Et les dernières nouvelles que l’on avait eues de lui n’étaient guère rassurantes, évoquant arythmie cardiaque et longs séjours à l’hôpital… On soulignait que ce lutin bondissant n’allait pas tarder à se transformer en septuagénaire…

Fausses alertes ! Non content de laisser ses ennuis de santé derrière lui, l’artiste nous revient avec un nouveau disque, Stylus. Dans cet opus aussi épuré que magnifique, l’auteur n’y est accompagné que par un quatuor à cordes et, bien sûr, son inséparable piano.

Le piano, c’est son point commun le plus évident avec celle qu’il n’a cessé de révérer : Barbara. Mais ils en ont un autre, un lien resté secret jusqu’à ce jour, révélé par les confidences que l’interprète d’Un homme heureux vient de faire au Nouvel observateur. Ce lien, c’est celui que l’illustre interprète de L’aigle noir et lui ont tissé durant les quelques mois qu’ils ont vécus sous le même toit, partageant tout dans une intimité que nul n’avait encore entrevue !

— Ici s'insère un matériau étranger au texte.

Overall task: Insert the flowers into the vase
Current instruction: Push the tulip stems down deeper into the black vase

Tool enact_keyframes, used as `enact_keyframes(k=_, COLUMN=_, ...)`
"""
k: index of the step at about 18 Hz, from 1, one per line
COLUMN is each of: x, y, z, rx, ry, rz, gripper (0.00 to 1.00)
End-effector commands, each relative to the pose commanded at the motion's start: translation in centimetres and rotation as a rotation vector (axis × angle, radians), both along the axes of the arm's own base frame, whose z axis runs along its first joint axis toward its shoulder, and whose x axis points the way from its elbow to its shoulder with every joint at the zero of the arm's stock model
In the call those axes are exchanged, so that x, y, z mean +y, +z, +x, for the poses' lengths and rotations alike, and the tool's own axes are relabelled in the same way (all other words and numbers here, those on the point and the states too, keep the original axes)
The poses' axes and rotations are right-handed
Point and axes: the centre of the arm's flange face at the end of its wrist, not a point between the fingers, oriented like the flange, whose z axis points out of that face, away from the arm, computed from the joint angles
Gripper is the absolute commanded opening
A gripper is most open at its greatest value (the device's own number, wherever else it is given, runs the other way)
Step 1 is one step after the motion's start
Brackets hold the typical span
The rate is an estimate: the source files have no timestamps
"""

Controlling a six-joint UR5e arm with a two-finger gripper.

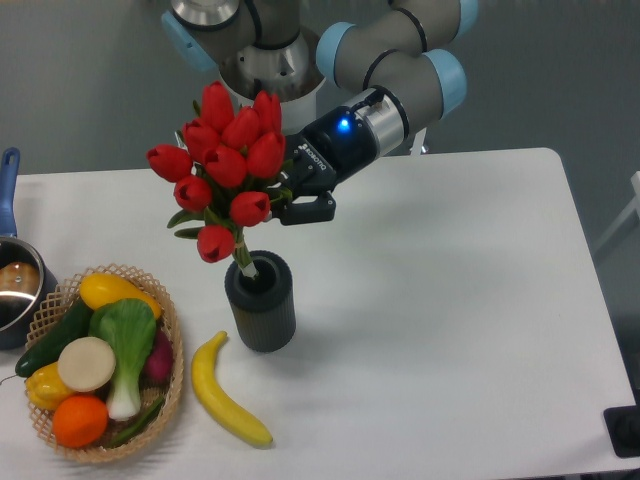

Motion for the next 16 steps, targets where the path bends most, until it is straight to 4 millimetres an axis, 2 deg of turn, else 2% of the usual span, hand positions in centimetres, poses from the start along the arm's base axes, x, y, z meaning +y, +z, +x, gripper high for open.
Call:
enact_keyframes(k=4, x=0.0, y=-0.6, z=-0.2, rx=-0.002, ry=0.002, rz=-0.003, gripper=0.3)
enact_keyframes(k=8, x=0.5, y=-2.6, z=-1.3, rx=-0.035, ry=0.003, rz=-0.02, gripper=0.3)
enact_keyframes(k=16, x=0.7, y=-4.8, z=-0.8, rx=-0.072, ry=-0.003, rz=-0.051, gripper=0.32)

Cette idylle musicale et humaine remonte à 1973. À cette époque, Barbara est en haut de l’affiche : à 43 ans, elle est au même niveau que les Brassens, Brel, Aznavour, Ferré et consorts. Elle s’apprête à enregistrer l’un de ses plus beaux disques, La louve, mais a un problème de taille : désireuse de faire du neuf, elle s’est séparée de tous ses arrangeurs, qui donnent sa « couleur » à un album. Comment résoudre ce problème ?

Écoutons William Sheller, alors jeune musicien de 26 ans presque totalement inconnu : « J’avais enregistré une messe pour des amis, Lux aeterna, un disque devenu culte depuis. Il se refile aujourd’hui en douce, mais à l’époque on l’avait vendu comme des cages à lion : environ 2 000 exemplaires. Barbara l’entend et clame aussitôt que c’est exactement ce qu’elle recherche. »

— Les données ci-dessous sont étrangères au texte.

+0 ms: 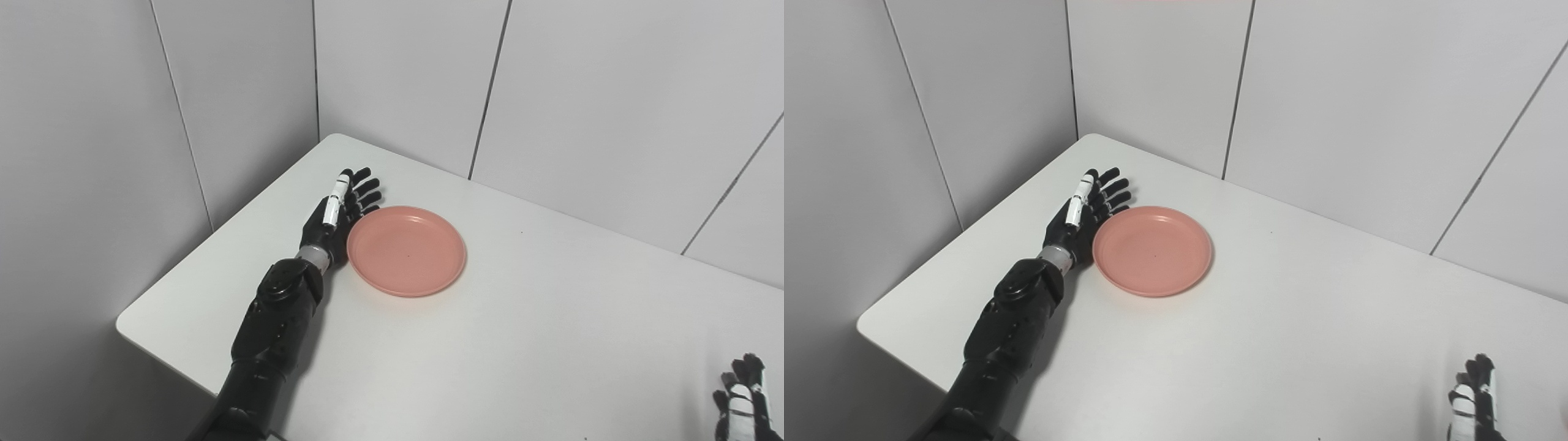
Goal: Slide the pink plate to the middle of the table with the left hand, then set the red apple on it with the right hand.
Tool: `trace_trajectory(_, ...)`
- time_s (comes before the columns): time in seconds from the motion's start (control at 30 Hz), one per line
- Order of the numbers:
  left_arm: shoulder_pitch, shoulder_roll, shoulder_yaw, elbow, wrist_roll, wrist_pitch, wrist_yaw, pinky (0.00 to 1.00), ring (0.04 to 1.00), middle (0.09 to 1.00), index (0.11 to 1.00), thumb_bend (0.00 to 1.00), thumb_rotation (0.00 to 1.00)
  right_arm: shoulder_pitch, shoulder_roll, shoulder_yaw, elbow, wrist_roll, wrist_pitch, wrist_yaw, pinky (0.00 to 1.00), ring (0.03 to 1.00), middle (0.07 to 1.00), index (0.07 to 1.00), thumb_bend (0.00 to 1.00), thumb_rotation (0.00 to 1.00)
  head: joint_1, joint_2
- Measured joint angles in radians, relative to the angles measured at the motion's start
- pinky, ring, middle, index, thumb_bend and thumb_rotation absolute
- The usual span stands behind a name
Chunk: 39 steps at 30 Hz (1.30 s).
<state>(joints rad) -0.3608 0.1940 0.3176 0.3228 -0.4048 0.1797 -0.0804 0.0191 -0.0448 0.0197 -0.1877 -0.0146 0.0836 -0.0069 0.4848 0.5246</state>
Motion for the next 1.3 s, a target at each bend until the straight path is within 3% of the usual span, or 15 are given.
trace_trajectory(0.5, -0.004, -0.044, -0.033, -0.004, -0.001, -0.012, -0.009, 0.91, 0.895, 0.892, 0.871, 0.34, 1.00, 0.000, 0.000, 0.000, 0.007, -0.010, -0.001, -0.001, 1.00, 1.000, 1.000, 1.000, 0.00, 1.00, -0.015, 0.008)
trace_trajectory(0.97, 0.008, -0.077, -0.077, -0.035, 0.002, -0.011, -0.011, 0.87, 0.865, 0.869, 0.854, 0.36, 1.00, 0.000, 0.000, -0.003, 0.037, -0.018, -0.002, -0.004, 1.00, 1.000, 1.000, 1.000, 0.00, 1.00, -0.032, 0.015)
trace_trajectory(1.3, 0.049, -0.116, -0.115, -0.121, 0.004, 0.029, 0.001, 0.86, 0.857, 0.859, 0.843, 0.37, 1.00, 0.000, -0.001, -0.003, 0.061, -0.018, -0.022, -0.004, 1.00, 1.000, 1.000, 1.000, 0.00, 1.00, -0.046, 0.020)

C’est le début d’une collaboration qui a bien failli s’achever avant d’avoir commencé ! Car William, pour son premier rendez-vous avec la Dame en noir, a l’idée saugrenue d’arriver tout de blanc vêtu ! Cri d’horreur de Barbara, qui clame que ce n’est pas possible, que ce jeune blondinet va lui porter la poisse. Heureusement, passé ce malentendu, ils se découvrent tous les deux, en matière de chanson, des références et des goûts communs, malgré leurs dix-sept ans d’écart.

Leur complicité devient telle que, très vite, l’évidence s’impose, tout naturellement : ils vont vivre sous le même toit ! Ce que William, aujourd’hui, évoque par une ellipse pudique : « Quand je l’ai rencontrée, Barbara emménageait à Précy-sur-Marne… et moi avec elle. »

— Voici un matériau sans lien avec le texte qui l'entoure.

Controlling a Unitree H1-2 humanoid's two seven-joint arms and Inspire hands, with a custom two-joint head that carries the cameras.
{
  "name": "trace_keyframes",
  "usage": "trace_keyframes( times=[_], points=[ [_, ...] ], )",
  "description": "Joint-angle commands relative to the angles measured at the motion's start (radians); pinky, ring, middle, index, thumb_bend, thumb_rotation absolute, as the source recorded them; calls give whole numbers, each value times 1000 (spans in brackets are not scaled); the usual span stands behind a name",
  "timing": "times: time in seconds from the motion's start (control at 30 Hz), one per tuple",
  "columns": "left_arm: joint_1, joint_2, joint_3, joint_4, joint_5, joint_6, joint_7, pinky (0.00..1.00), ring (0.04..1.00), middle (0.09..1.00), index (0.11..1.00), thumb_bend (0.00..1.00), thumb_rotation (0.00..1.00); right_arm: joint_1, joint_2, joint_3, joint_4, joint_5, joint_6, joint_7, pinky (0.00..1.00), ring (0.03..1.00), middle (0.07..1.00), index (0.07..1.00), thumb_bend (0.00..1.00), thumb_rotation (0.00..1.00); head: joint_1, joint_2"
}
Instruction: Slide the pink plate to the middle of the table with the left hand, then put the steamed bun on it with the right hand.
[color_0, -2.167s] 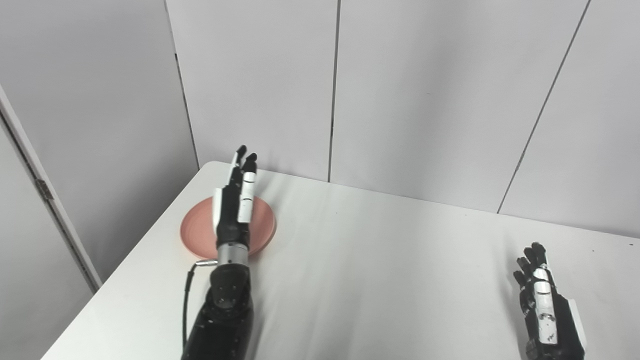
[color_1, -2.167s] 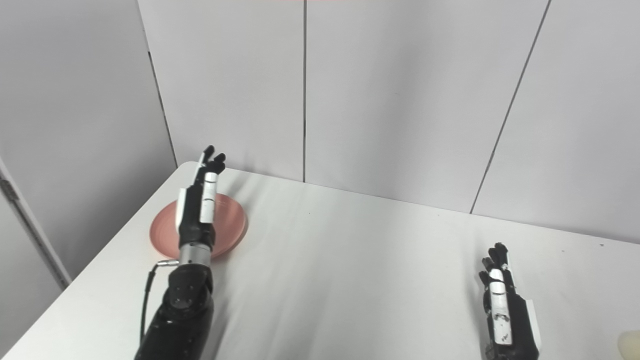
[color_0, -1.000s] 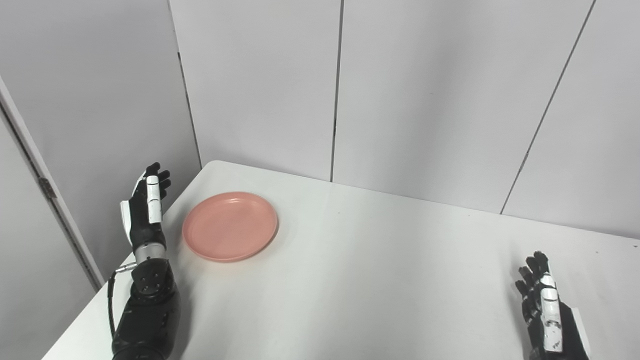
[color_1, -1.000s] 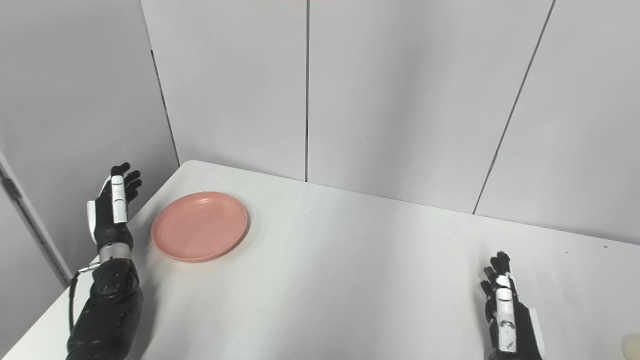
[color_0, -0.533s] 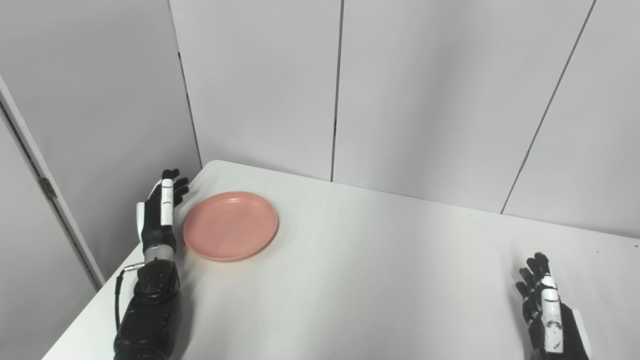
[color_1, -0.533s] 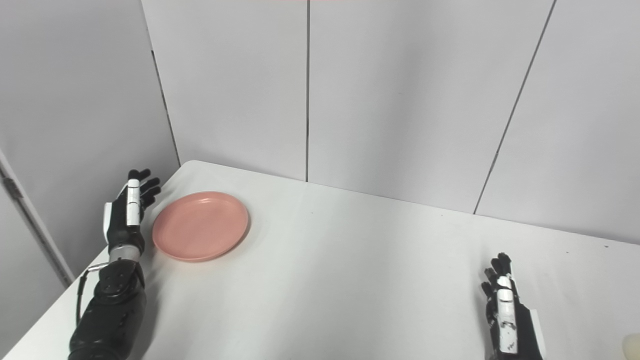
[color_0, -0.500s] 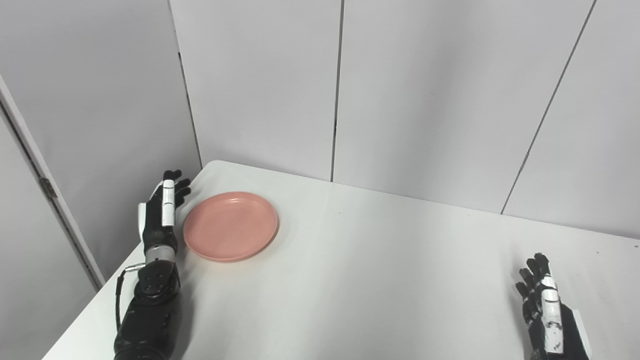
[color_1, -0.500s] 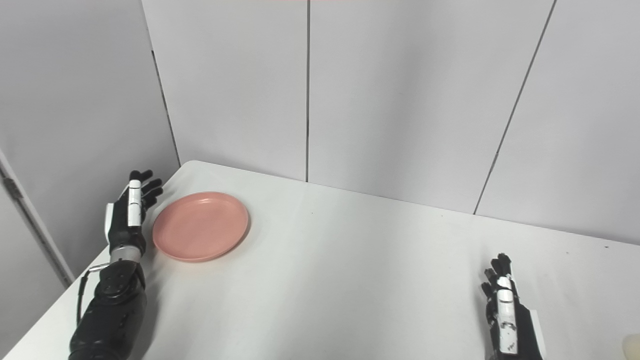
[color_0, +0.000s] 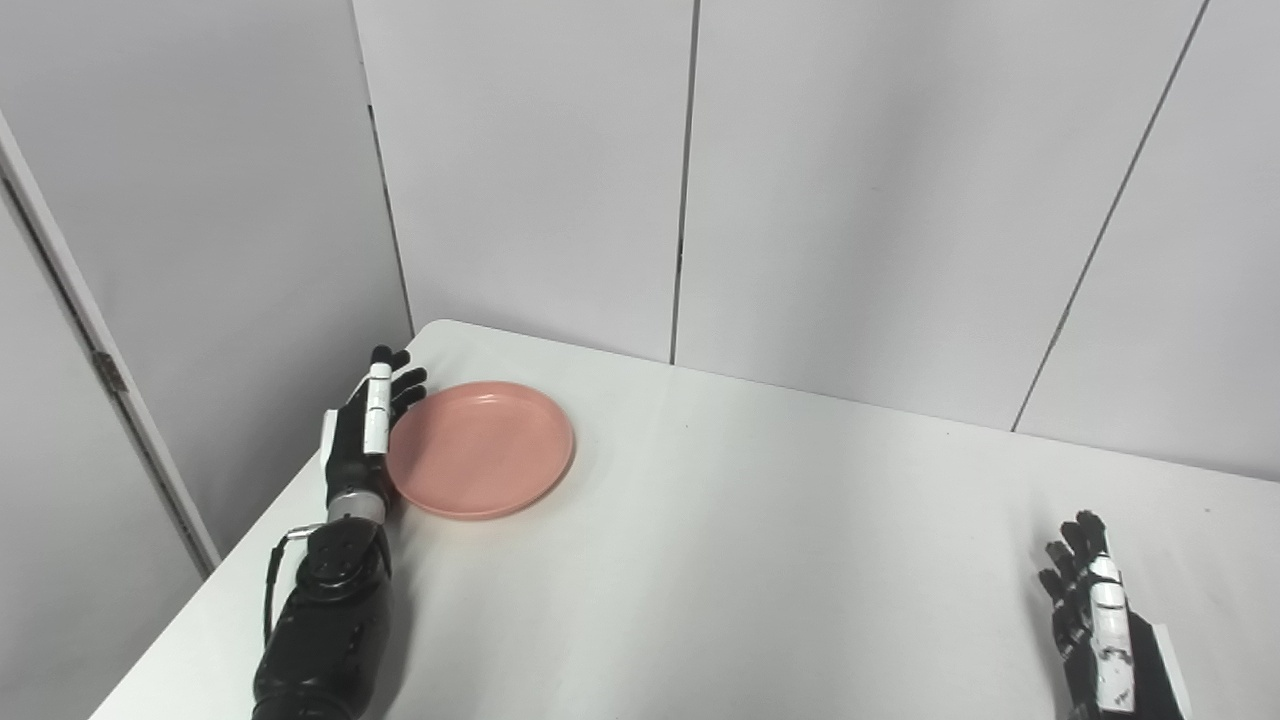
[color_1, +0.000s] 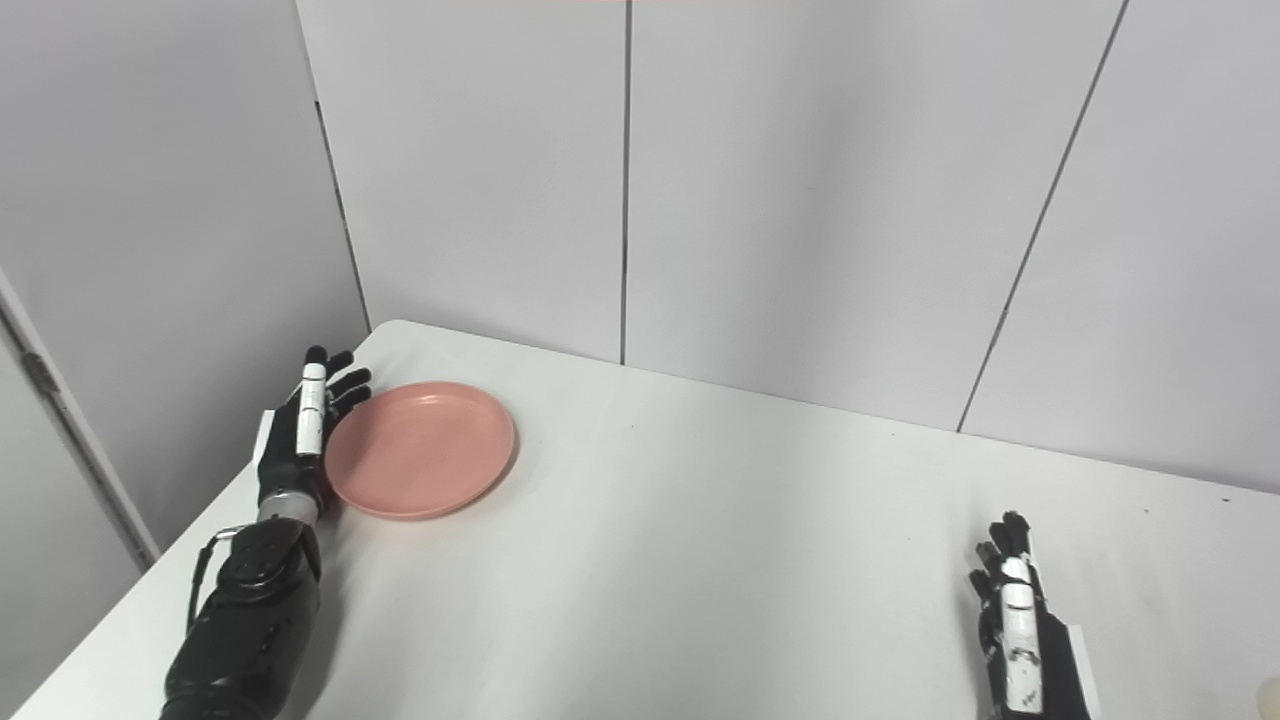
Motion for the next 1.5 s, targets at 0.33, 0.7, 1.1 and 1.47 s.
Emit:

Ce ménage artistique, intense et passionné, va durer le temps de faire un enfant ensemble ; un enfant, ce disque superbe, La louve, dont l’univers sonore doit tant au génie de William Sheller.

Bizarreries

Et, sinon, c’était comment, cette vie quasi maritale avec la « longue dame brune » ? « Je n’y ai passé que six mois, mais c’était suffisant pour constater des bizarreries, tout à fait naturelles chez elle. Comme sa spécialité culinaire : les omelettes à un œuf qu’elle me faisait manger, tandis qu’elle tournait autour de moi en suçant un citron. Le tout en déshabillé noir, comme Edwige Feuillère dans L’aigle à deux têtes.

BarbaraJ’avais l’impression qu’elle ne fermait pas l’œil de la nuit, je l’entendais fourrager là-haut comme si elle déplaçait des commodes ou je ne sais quoi. Au beau milieu de la nuit, elle frappait à ma porte : “Tu dors ?” – “Non, plus maintenant !”

On traversait le jardin pour aller dans sa pièce à musique chercher l’accord sur lequel elle butait depuis des heures. Il fallait trouver celui qui lui permettait de lancer sa main en l’air, dans ce geste de diva qu’elle faisait sur scène. Je trouvais la solution et j’allais me recoucher. »

Mais les histoires d’amour, même musicales, finissent mal. D’abord, William a quitté la maison de Précy pour voler de ses propres ailes et devenir l’artiste que l’on sait. Sa complicité féconde avec Barbara s’est cependant poursuivie ; jusqu’au jour où…

« C’était durant l’aventure de Lily Passion [l’album studio n’est jamais paru, ndlr] se souvient William Sheller. J’y ai travaillé, avant d’être mystérieusement mis à l’écart […]. Nous enregistrions des morceaux splendides, ça prenait une de ces gueules ! Jusqu’au jour où j’avais rendez-vous avec elle et où elle n’est pas venue. […] Je ne l’ai pas revue. »

De cette histoire, il reste ce disque, conçu ensemble il y a un peu plus de quarante ans. Et qui, contrairement aux enfants de chair et d’os, n’a pas pris la moindre ride.